• Data extracts:
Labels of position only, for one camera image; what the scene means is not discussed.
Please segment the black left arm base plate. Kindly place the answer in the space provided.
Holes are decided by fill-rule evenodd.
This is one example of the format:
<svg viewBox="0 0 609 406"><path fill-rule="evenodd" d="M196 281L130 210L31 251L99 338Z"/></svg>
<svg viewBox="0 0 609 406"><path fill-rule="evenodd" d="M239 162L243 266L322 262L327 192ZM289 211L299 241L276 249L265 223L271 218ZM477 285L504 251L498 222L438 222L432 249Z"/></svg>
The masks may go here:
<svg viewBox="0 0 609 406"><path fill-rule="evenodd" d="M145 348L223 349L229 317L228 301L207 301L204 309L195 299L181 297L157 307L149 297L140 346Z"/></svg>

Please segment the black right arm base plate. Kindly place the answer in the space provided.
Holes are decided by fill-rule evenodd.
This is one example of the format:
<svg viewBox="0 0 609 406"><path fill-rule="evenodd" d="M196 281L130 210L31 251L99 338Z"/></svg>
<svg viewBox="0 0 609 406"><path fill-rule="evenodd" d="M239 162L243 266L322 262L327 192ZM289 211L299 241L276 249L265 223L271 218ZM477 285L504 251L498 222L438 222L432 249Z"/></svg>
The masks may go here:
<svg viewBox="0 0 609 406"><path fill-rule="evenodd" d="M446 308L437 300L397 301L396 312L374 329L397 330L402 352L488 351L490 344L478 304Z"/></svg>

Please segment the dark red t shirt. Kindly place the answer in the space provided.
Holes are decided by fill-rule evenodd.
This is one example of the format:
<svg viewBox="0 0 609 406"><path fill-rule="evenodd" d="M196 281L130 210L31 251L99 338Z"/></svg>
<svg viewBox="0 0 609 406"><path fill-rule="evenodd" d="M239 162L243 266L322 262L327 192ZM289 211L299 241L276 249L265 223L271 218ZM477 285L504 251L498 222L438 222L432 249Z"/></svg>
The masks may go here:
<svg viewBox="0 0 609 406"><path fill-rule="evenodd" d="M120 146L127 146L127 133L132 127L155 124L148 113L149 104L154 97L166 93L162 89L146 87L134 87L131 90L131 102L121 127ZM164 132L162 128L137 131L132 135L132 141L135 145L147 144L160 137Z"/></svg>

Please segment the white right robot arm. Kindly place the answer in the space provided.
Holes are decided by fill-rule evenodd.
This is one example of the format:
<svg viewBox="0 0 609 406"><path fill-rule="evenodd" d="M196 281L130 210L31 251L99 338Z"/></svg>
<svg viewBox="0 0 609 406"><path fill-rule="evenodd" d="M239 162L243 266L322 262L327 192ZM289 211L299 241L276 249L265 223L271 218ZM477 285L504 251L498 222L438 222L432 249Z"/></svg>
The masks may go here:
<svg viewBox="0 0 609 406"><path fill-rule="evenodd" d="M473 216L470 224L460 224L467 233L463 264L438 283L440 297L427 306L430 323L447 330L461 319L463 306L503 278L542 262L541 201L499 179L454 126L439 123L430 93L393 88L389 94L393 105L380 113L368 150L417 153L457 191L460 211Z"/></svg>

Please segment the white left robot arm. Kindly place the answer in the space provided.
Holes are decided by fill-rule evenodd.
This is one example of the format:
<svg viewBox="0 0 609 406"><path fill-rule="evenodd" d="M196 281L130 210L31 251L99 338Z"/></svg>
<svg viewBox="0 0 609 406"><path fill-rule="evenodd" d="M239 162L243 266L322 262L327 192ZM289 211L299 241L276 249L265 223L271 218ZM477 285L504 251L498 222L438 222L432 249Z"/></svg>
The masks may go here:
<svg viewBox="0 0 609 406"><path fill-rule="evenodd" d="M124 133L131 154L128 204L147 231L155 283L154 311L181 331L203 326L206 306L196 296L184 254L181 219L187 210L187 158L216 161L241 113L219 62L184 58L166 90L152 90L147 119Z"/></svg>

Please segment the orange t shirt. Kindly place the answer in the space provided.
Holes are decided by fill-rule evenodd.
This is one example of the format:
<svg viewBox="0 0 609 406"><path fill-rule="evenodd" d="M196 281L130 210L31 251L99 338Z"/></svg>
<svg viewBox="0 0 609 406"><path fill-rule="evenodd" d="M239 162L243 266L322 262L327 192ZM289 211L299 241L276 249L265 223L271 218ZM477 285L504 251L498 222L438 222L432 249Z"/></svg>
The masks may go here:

• Exercise prompt: Lines holding "right" in the data above: copy each of them.

• Answer space:
Please segment the black right arm base plate. Kindly place the answer in the space provided.
Please segment the white right robot arm. Kindly place the answer in the space provided.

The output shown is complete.